Sur l’estrade, Karen White, la nouvelle Présidente de la Chambre, terminait son discours. Karen était une excentrique, et c’était peu dire – elle portait un chapeau avec un grand tournesol, qui aurait été plus approprié à une chasse aux œufs de Pâques avec des enfants qu’à l’événement d’aujourd’hui. Si Etta Chang avait vu ce chapeau, elle aurait probablement insisté pour lui faire un relooking.

Les remarques de Karen n’avaient pas été trop acerbes concernant les libéraux au pouvoir – tant mieux, parce que les élections organisées spécialement en vue de reconstituer le Congrès avaient lieu dans deux semaines. Les campagnes d’élection s’étaient transformées en de véritables discours haineux – et les historiens adoraient passer sur CNN et sur Fox News pour expliquer combien le discours civil dans ce pays avait atteint son point le plus bas depuis la Guerre de Sécession.

Ce dont Karen White manquait en rhétorique offensive sur le plan domestique, elle le compensait largement sur le plan international. Son discours avait l’air de suggérer – à la grande surprise de beaucoup de personnes présentes dans le public – que la Maison Blanche n’avait pas été détruite par des éléments incontrôlés du mouvement conservateur et de l’armée américaine, mais par des agents étrangers, venant probablement d’Iran ou de Russie. À un certain moment, l’envoyé spécial d’Iran s’était levé de sa chaise et il avait quitté l’audience, suivi de deux de ses diplomates.

« Ne te tracasse pas, » dit Kurt Kimball à son oreille. C’était son conseiller en sécurité nationale. « Ils savent tous que Karen est un peu cinglée. Enfin… regarde son chapeau. On s’arrangera pour que quelqu’un des affaires étrangères arrange les choses. »

« Comment ? » dit Susan.

Il haussa les épaules. « Je ne sais pas. On trouvera bien quelque chose. »

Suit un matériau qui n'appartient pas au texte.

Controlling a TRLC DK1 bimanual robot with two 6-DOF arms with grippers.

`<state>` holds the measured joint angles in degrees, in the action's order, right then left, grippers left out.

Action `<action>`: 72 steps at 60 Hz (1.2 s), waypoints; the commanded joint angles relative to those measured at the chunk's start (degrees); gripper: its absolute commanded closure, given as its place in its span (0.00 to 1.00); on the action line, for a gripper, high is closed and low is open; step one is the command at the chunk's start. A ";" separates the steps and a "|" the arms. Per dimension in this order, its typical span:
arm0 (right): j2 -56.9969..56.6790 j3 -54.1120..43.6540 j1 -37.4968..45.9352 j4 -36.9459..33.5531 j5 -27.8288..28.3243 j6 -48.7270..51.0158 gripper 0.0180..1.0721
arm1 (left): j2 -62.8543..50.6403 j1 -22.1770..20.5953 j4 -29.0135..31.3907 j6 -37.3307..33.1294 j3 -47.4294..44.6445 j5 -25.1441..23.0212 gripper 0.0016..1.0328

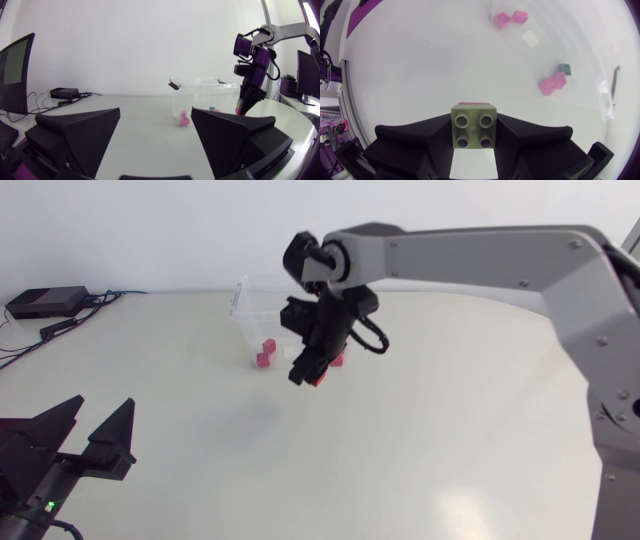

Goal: Place the duplo bricks in the container

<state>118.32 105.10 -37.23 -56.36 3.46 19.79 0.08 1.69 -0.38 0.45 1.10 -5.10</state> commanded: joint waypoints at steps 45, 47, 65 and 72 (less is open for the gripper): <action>-6.44 2.92 10.78 29.46 4.36 -10.91 0.78 | 0.71 -0.29 -0.67 1.22 -1.19 0.27 0.04; -6.44 2.48 10.95 30.61 4.09 -11.18 0.77 | 0.71 -0.29 -0.67 1.22 -1.19 0.27 0.04; -6.61 -2.09 12.27 42.91 0.58 -12.76 0.76 | 0.71 -0.29 -0.76 1.22 -1.19 0.27 0.04; -4.94 -1.74 12.10 44.49 -0.48 -12.14 0.76 | 0.71 -0.38 -0.67 1.22 -1.19 0.27 0.04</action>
<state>112.62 104.29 -25.28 -13.39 3.95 8.73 0.08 1.69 -0.38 0.45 1.10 -5.08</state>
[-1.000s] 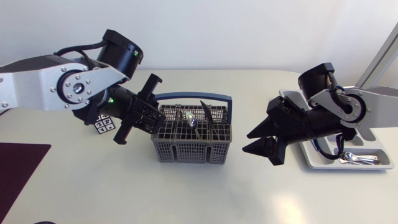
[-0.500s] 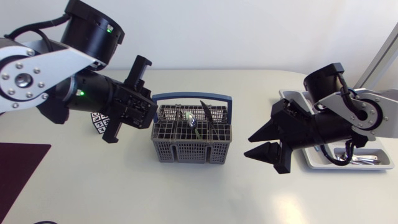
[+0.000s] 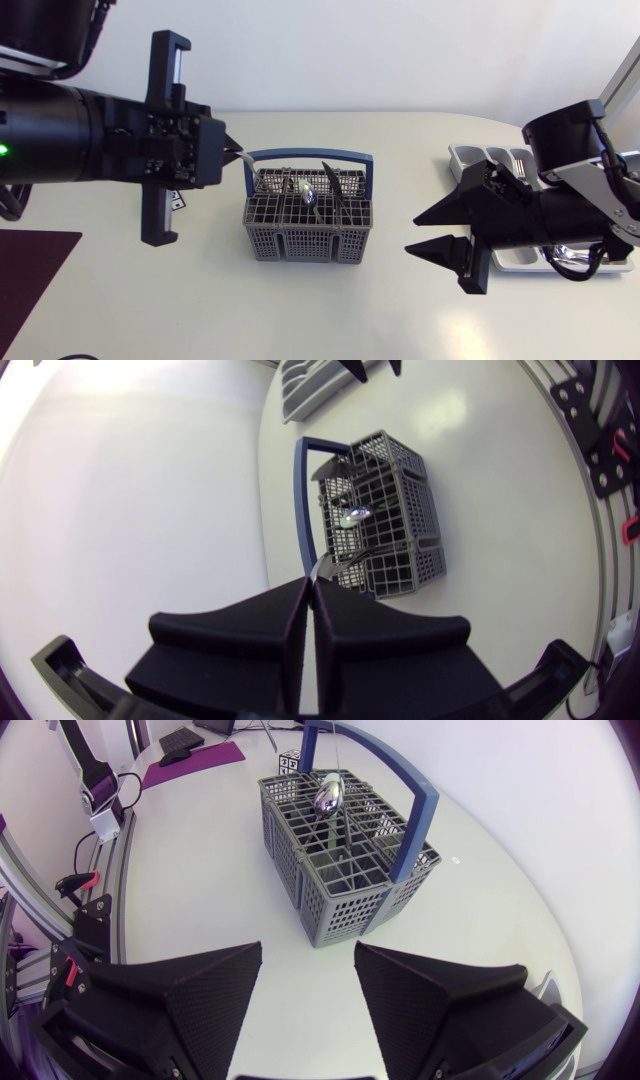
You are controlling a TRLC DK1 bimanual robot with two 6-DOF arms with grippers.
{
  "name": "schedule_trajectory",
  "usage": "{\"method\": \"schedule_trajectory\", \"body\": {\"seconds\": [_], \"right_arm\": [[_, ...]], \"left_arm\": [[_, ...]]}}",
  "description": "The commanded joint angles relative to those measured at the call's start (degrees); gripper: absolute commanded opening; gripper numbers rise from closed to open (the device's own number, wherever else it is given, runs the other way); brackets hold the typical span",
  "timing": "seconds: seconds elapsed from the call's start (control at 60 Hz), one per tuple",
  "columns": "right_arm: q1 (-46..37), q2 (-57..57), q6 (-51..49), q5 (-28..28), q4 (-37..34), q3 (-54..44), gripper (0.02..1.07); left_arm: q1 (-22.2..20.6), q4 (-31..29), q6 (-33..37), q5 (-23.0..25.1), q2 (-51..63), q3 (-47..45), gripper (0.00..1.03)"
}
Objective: Transfer all utensils from the basket to the drawer tray.
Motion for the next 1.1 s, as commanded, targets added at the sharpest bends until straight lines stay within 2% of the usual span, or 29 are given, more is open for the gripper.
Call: {"method": "schedule_trajectory", "body": {"seconds": [0.0,0.117,0.317,0.4,0.617,0.65,0.75,0.967,1.083], "right_arm": [[-0.21,-2.83,-0.38,1.02,-0.48,-1.95,0.71],[-0.21,-7.13,-0.03,2.52,-0.21,-3.00,0.71],[1.29,-15.22,1.90,6.47,2.16,-5.73,0.71],[3.84,-18.30,3.66,10.08,4.18,-6.61,0.71],[16.93,-20.14,7.53,24.23,11.48,-7.31,0.70],[21.15,-19.53,8.49,28.45,13.85,-7.22,0.70],[28.71,-15.83,9.55,36.27,18.59,-6.61,0.70],[33.54,-8.89,10.08,42.51,26.33,-4.76,0.70],[34.16,-6.17,9.99,44.27,29.58,-3.97,0.60]], "left_arm": [[-2.63,-0.87,-9.13,-1.11,-0.57,2.98,0.03],[-6.59,-0.96,-19.85,-2.60,0.40,5.09,0.03],[-10.02,-0.69,-41.03,-1.63,4.53,7.55,0.03],[-8.35,-0.69,-48.50,4.26,6.11,9.57,0.03],[-7.03,-2.10,-52.81,10.06,11.65,13.44,0.03],[-7.03,-2.19,-53.77,11.37,13.14,13.97,0.03],[-6.24,-2.36,-55.27,13.75,16.22,15.55,0.03],[-0.52,-3.42,-57.64,21.04,21.85,19.33,0.03],[1.41,-3.68,-58.52,23.86,23.69,21.00,0.03]]}}
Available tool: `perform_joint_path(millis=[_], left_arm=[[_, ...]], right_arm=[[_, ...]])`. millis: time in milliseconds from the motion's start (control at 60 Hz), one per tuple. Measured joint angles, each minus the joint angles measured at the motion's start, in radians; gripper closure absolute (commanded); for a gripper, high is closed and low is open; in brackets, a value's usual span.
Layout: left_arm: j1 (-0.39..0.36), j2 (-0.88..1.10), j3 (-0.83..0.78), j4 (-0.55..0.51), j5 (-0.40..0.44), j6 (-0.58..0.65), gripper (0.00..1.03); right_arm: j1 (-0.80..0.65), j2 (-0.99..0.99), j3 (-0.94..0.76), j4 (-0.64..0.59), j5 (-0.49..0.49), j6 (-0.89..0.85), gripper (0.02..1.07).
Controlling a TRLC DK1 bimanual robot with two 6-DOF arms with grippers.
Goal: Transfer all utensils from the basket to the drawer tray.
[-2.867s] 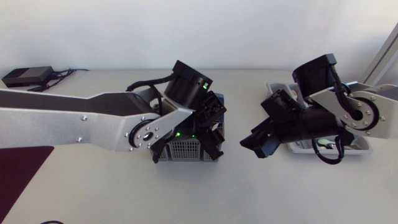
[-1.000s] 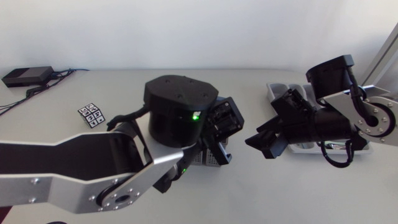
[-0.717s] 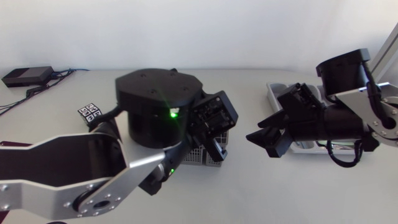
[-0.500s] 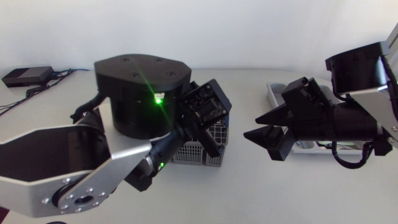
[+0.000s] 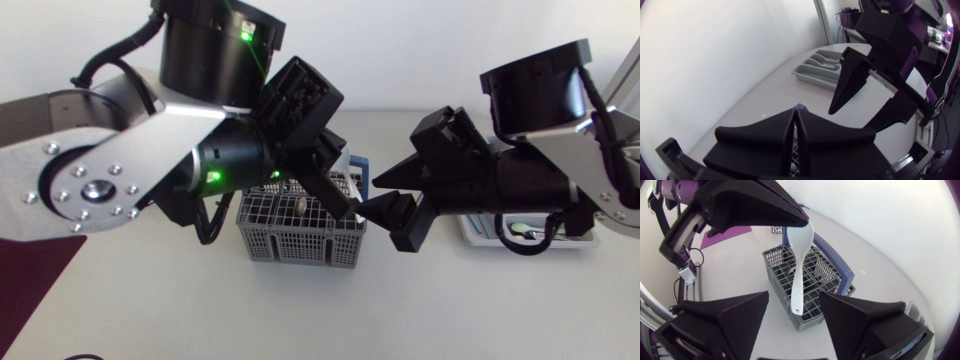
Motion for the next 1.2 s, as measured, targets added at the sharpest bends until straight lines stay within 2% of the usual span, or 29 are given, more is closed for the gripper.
perform_joint_path(millis=[233,333,600,817,900,1017,1050,1200], left_arm=[[0.042,0.031,0.047,-0.064,0.090,-0.085,1.00],[0.047,0.040,0.053,-0.074,0.094,-0.105,1.00],[0.052,0.051,0.068,-0.089,0.098,-0.129,1.00],[0.053,0.052,0.070,-0.089,0.097,-0.130,1.00],[0.053,0.052,0.070,-0.089,0.097,-0.130,0.99],[0.053,0.052,0.070,-0.089,0.097,-0.130,0.95],[0.053,0.052,0.070,-0.089,0.097,-0.130,0.91],[0.053,0.052,0.070,-0.097,0.098,-0.129,0.57]], right_arm=[[0.024,0.059,0.055,0.033,0.054,0.005,0.35],[0.032,0.079,0.068,0.058,0.080,0.007,0.46],[0.058,0.122,0.070,0.090,0.159,0.007,0.69],[0.070,0.127,0.070,0.098,0.168,0.007,0.96],[0.070,0.127,0.070,0.098,0.168,0.007,0.97],[0.070,0.127,0.070,0.098,0.164,0.007,0.97],[0.070,0.127,0.070,0.098,0.164,0.007,0.97],[0.067,0.127,0.070,0.098,0.154,0.007,0.97]])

Sur l’estrade, Kat fit un signe de tête à Susan. C’était à son tour de parler. Elle monta sur le podium et attendit que les agents des services secrets prennent place autour d’elle. L’estrade était entourée sur trois côtés par des vitres pare-balles. Elle resta silencieuse un instant et observa la foule rassemblée devant elle. Elle n’était pas du tout nerveuse. Parler en public avait toujours été l’un de ses points forts.

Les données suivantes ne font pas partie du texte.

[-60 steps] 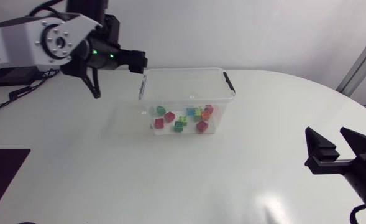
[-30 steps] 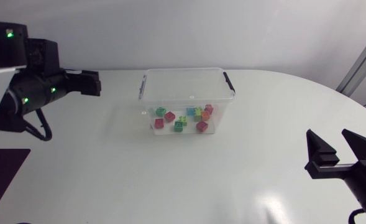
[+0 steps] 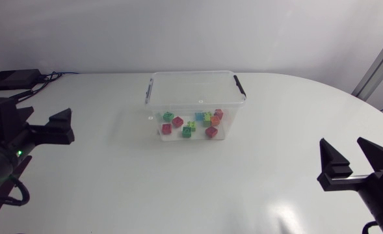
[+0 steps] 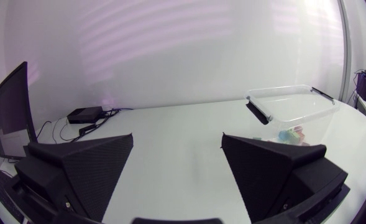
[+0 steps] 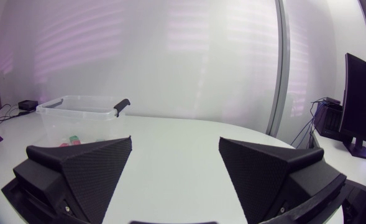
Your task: Place the duplo bricks in the container
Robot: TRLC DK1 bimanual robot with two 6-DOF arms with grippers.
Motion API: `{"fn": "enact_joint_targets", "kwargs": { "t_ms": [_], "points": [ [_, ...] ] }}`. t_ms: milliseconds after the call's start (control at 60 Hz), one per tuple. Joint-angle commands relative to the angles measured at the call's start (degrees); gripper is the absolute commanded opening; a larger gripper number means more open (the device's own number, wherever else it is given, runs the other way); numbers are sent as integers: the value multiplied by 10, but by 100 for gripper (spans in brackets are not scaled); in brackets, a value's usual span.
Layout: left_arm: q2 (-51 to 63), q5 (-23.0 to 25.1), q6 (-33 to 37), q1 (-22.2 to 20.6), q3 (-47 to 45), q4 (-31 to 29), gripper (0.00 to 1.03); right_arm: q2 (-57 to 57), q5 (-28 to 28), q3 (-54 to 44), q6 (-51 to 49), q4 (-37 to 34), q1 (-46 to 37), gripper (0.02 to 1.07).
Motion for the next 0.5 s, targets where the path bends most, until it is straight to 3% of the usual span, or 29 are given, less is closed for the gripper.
{"fn": "enact_joint_targets", "kwargs": {
  "t_ms": [0, 483],
  "points": [
    [-53, 2, 20, 5, -49, 12, 100, -5, 3, -16, -11, 3, 3, 103],
    [-210, 72, -11, 45, -138, -11, 100, -3, -12, -46, 4, 43, -9, 103]
  ]
}}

« Bonjour, » dit-elle. Sa voix résonna à travers la pelouse.

« Bonjour, » lui répondirent quelques comiques présents dans l’audience.

Elle se lança dans le discours qu’elle avait préparé à l’avance. C’était un bon discours. Elle leur parla du sacrifice commun, de la perte d’êtres chers et de la capacité à résister et à s’adapter. Elle leur parla de la grandeur de l’Amérique – quelque chose dont ils étaient déjà au courant. Elle leur parla du courage de ces hommes qui lui avaient sauvé la vie cette nuit-là et elle désigna Chuck Berg – qui était maintenant chargé de sa sécurité intérieure et qui se tenait avec elle sur l’estrade – et Walter Brenna, qui avait une place d’honneur au premier rang. Les deux hommes reçurent un tonnerre d’applaudissements.

Elle leur dit qu’elle emménageait aujourd’hui même dans la Maison Blanche – ce qui provoqua une véritable ovation – et elle les invita à venir faire le tour du propriétaire pour voir ce qui y avait changé.

Elle termina son discours avec un geste théâtral, en faisant écho à ce héros qu’elle admirait tant, John Fitzgerald Kennedy.

« Il y a presque soixante ans, John Fitzgerald Kennedy était élu Président des États-Unis. Son discours d’investiture est l’un des discours les plus remarquables et les plus cités de l’histoire. Il nous y disait de ne pas se demander ce que notre pays pouvait faire pour nous, mais ce que nous pouvions faire pour notre pays. Mais vous savez quoi ? Il y a une autre partie de ce discours qui est moins connue et que j’affectionne tout autant. Et les mots qu’il y a prononcés semblent tout à fait appropriés aux événements d’aujourd’hui et c’est comme ça que j’aimerais terminer mon discours. Voici ce que Kennedy a dit. »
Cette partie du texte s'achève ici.